Die drei Betrüger sind beim Falschspiel im Casino "Mint" aufgefallen, nachdem das Sicherheitspersonal des Casinos nach intensiver Beobachtung Verdacht schöpfte und Scotland Yard kontaktierte.
Verdacht erregte die Frau des Betrüger-Trios, da sie darauf bestand, ihre Handtasche auf dem Spieltisch oder auf ihrem Schoß liegen zu lassen. Die Casino-Sicherheit brachte außerdem einen weißen Ford Transit mit der Frau in Verbindung, der immer vor dem Casino parkte, wenn die Frau an den Tisch kam.
Als die Polizei in den Van schaute, fand sie laut einem Angestellten des Casinos "mehr Technik zur Fernsehüberwachung als in der ganzen Sicherheitsabteilung".
Das Spiel der Wahl des Betrüger-Trios war Three-Card Poker - eine Pokervariante, bei der hauptsächlich blind gesetzt wird und bei der es somit mehr auf Glück als Können geht. Eine Kamera in der Handtasche der Frau hätte die verdeckten Karten aufnehmen können und den Spielern den Gewinn garantiert.

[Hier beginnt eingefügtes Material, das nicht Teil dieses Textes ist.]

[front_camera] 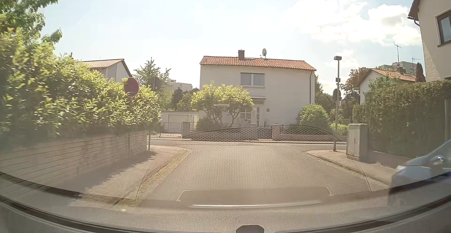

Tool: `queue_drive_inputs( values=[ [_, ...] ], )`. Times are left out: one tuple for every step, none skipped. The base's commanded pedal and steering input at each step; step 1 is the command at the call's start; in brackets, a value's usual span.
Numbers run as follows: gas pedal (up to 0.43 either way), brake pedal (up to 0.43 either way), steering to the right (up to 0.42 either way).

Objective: Follow the waypoints while adhering to traffic rules and regulations

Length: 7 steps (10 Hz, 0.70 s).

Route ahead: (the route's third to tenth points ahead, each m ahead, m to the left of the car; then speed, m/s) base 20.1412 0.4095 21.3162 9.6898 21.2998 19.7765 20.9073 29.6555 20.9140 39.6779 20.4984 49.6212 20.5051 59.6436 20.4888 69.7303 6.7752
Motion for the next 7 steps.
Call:
queue_drive_inputs(
  values=[
    [0.000,0.030,0.084],
    [0.000,0.049,0.094],
    [0.000,0.085,0.095],
    [0.000,0.104,0.095],
    [0.000,0.140,0.092],
    [0.000,0.189,0.084],
    [0.000,0.220,0.074]
  ],
)
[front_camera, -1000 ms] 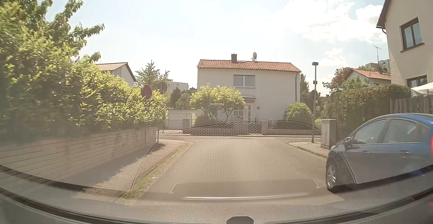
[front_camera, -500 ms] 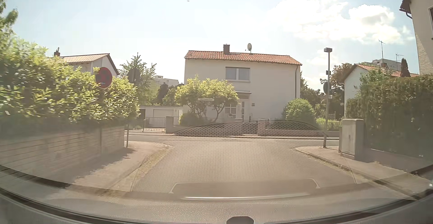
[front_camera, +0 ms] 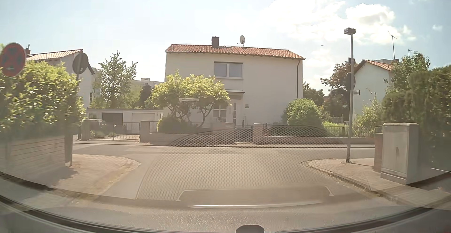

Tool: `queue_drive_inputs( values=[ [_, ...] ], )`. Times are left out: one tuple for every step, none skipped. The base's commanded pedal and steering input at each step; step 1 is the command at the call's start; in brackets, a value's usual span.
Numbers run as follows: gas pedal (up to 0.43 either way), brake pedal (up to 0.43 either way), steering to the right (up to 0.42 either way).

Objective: Follow the waypoints while adhering to traffic rules and regulations

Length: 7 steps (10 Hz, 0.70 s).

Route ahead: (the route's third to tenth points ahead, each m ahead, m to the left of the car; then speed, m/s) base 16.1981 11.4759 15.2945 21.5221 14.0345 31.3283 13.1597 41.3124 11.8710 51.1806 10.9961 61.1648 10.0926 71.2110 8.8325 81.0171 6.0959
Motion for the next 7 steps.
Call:
queue_drive_inputs(
  values=[
    [0.000,0.238,0.056],
    [0.000,0.244,0.043],
    [0.000,0.256,0.028],
    [0.000,0.256,0.013],
    [0.000,0.256,-0.004],
    [0.000,0.256,-0.011],
    [0.000,0.256,-0.016]
  ],
)
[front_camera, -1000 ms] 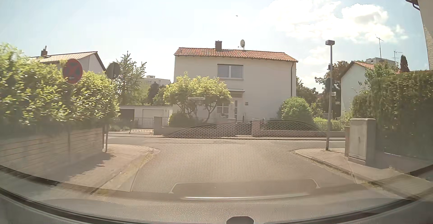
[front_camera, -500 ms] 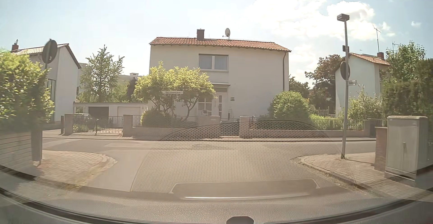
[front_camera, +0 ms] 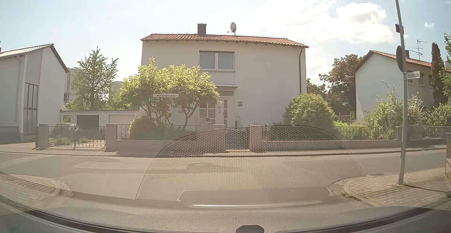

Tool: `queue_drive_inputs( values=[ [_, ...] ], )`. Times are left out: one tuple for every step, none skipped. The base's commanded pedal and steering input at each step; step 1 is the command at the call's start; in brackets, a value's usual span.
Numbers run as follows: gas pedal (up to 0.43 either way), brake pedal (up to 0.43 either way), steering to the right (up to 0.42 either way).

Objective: Follow the waypoints while adhering to traffic rules and regulations

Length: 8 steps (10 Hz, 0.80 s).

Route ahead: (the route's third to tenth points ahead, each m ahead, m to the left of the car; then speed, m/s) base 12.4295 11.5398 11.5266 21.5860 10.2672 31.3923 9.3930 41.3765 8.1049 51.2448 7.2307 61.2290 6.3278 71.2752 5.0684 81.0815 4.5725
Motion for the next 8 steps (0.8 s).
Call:
queue_drive_inputs(
  values=[
    [0.000,0.256,-0.029],
    [0.000,0.268,-0.049],
    [0.000,0.268,-0.074],
    [0.000,0.268,-0.092],
    [0.000,0.268,-0.104],
    [0.000,0.268,-0.121],
    [0.000,0.268,-0.138],
    [0.000,0.268,-0.146]
  ],
)
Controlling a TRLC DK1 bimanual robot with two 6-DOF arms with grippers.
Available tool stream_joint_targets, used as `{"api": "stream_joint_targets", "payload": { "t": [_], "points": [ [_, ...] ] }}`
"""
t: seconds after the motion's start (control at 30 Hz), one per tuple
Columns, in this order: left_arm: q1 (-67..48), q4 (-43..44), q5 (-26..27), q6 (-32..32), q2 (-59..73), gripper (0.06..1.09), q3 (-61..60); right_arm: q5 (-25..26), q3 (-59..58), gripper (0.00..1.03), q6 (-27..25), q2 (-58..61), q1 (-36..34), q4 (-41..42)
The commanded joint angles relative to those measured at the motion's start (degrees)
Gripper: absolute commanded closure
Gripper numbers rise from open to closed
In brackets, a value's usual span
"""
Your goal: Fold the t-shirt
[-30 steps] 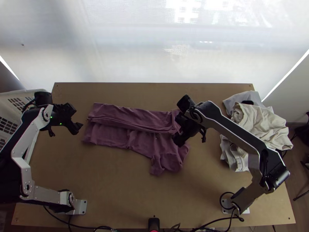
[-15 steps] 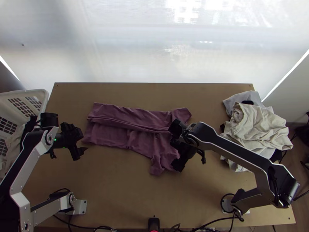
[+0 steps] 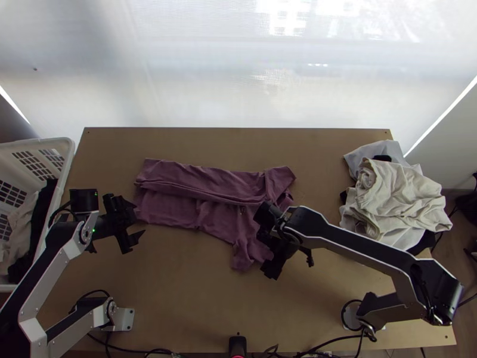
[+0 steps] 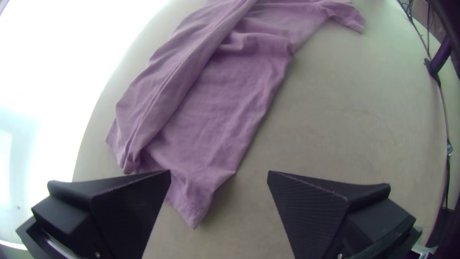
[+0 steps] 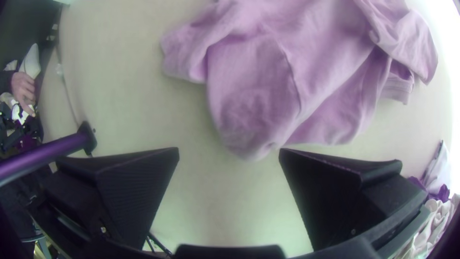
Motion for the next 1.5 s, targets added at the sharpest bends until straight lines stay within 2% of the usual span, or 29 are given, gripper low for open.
{"api": "stream_joint_targets", "payload": {
  "t": [0.0,0.13,0.3,0.63,0.8,0.93,1.03,1.17,1.37,1.47],
  "points": [
    [-0.6,3.5,1.7,0.5,-0.8,0.11,-3.0,1.8,-2.2,0.07,0.5,1.2,1.3,4.3],
    [-0.7,3.8,2.2,2.6,-0.3,0.13,-4.8,1.8,-2.4,0.07,0.6,2.5,1.8,5.8],
    [-0.3,8.7,2.5,6.6,1.4,0.13,-7.5,1.8,-2.3,0.07,0.9,3.4,2.2,7.0],
    [2.1,22.1,3.0,7.0,10.1,0.14,-7.1,1.8,-3.1,0.07,1.2,3.3,2.7,7.1],
    [2.6,23.2,3.0,7.3,13.7,0.17,-5.2,1.6,-3.1,0.10,1.3,3.3,3.3,7.0],
    [3.5,24.6,3.1,8.7,16.3,0.29,-4.6,0.4,-3.6,0.16,1.3,3.3,3.2,7.1],
    [3.8,24.7,3.0,9.0,17.4,0.32,-4.1,0.3,-3.9,0.16,1.3,3.4,3.2,7.1],
    [4.0,24.6,3.4,10.1,17.7,0.48,-4.6,0.3,-4.7,0.16,1.4,3.4,3.1,7.9],
    [3.8,24.6,4.1,10.5,17.5,0.86,-4.4,0.2,-5.0,0.37,1.5,3.5,2.7,9.3],
    [4.1,24.6,4.4,10.5,17.3,1.00,-4.2,0.0,-5.3,0.50,1.5,3.1,2.3,10.3]
  ]
}}
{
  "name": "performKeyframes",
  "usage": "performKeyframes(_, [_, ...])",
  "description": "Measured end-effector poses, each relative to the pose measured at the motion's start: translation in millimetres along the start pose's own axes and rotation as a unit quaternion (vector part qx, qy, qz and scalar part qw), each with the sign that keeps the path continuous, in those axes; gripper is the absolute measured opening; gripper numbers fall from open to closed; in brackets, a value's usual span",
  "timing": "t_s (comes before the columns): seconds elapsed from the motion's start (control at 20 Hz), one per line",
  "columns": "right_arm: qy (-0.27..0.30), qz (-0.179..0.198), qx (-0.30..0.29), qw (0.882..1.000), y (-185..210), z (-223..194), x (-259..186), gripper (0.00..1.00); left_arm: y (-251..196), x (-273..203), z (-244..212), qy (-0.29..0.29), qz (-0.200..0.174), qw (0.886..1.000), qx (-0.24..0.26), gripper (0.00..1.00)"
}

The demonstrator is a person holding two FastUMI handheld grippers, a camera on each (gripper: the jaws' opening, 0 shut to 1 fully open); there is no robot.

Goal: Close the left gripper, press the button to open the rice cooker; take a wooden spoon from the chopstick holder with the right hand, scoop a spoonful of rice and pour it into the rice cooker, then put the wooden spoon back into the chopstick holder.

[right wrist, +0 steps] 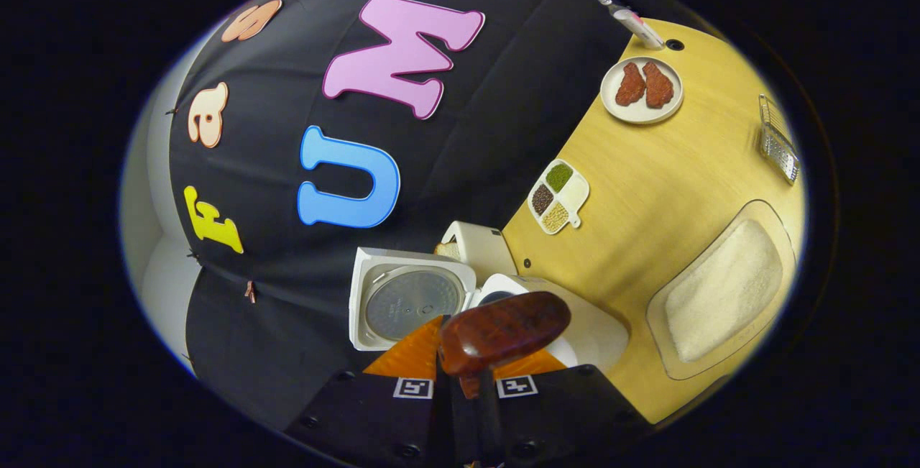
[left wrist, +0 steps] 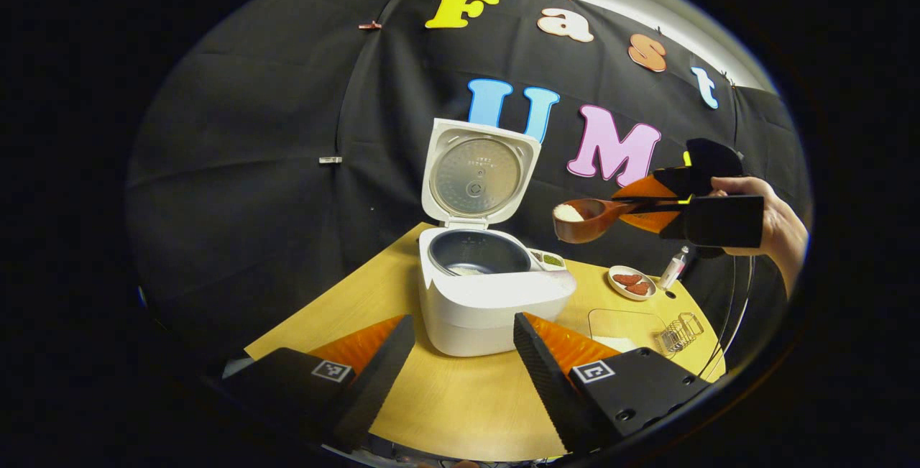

Zum Zeitpunkt der Durchsuchung konnte in der Handtasche nichts von Interesse der Polizei gefunden werden, aber im Gürtel einer ihrer Kollegen, der am selben Tisch spielte, konnte Scotland Yard eine Kleinstkamera sicherstellen.
Der Pokerbetrug wurde vermeintlich in vielen Casinos des Landes durchgeführt, davon in mindestens 6 Londoner Casinos.
Detective Inspector Darren Warner von Scotland Yards Gaming Unit sagte, "Die Verhaftungen zeigen, dass gute Ergebnisse erreicht werden, wenn das Fachwissen unserer Einheit und die Überwachung der Casinos eng zusammenarbeiten."